The Risk Telescope — Playing for Time
This morning’s news from Brussels might lead readers initially to believe that yet another issue of The Risk Telescope would be devoted to the deteriorating economic situation in Europe. Instead, the telescope turns its lens to another important meeting that occurred yesterday in Europe and whose decisions have been lost amid the noise of the news cycle. Welcome to the technocratic world of the FSB, where regulatory policy, economic policy, and central banking policy are made.
Yesterday’s FSB statement presents a grab-bag of initiatives familiar to regulatory policy advocates. It promises that six different reports representing the details of their agreement will be issued in the unspecified future, presumably before the early November G20 summit. It recycles decisions already articulated by the FSB and the Basel Committee this year, signals a drop in momentum regarding a few issues, adds a few issues to the regulatory priority agenda, and quietly drops a few other issues. The loss in momentum reflects growing cross-border tensions among sovereigns grappling with increasingly negative and challenging economic policy environments. Those sovereigns are also finding it seductive to consider the possibilities for their own regulatory arbitrage strategies under the polite label of “competitiveness” considerations. Section I of this issue of The Risk Telescope assesses yesterday’s outcomes through this analytical lens.
Section II of this publication addresses a related, potentially more important implication from yesterday’s meeting in Zurich and related work products from the international official sector. Even if cross-border (not global) political cohesion existed within the G20 regarding regulatory policy, the slow down on shadow banking issues would be occurring. The slow down does not necessarily reflect only political discord regarding the role that trading markets should play in funding banks. It also reflects a much deeper debate underway among policymakers regarding the role of central banks and the contours of monetary policy first identified in the 10 December 2010 issue of The Risk Telescope and the January editions analyzing the Basel Committee’s macroprudential buffer.

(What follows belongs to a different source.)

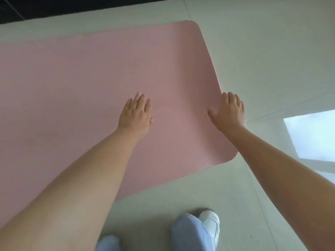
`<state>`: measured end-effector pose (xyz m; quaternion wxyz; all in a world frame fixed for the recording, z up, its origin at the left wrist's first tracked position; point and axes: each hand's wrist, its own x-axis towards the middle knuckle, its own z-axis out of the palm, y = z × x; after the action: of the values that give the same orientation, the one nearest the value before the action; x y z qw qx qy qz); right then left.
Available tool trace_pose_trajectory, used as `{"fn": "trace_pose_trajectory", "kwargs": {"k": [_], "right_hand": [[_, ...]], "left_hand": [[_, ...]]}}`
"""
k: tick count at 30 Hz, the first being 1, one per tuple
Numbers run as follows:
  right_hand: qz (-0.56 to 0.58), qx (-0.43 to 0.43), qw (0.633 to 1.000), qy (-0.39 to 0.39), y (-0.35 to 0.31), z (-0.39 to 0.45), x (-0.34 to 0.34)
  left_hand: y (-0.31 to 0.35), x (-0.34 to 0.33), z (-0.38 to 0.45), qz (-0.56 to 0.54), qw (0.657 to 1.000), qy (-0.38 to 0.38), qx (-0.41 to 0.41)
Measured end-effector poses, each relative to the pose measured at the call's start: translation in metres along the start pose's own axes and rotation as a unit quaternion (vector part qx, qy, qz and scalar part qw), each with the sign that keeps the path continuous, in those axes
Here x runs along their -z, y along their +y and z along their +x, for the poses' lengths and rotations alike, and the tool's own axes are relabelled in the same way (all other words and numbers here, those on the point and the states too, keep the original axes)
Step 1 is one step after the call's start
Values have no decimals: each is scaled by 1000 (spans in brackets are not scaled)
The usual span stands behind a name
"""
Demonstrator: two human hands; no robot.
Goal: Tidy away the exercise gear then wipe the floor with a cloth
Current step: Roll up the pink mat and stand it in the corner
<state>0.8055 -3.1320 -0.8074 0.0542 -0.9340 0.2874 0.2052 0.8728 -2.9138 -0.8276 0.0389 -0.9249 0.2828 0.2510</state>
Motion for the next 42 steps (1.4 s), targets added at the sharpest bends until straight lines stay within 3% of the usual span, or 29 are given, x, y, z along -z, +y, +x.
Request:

Today’s edition assesses how delay in the FSB’s shadow banking agenda suits the needs of economic policy makers. Those who manage collateral policies and design modeling frameworks to price interest rate and exchange rate risk must pay close attention to this technical, serious debate now. The debate within the global economic policy community suggests that financial stability considerations and the functions of the shadow banking sector may become serious contributors to the design of monetary policy in the near future.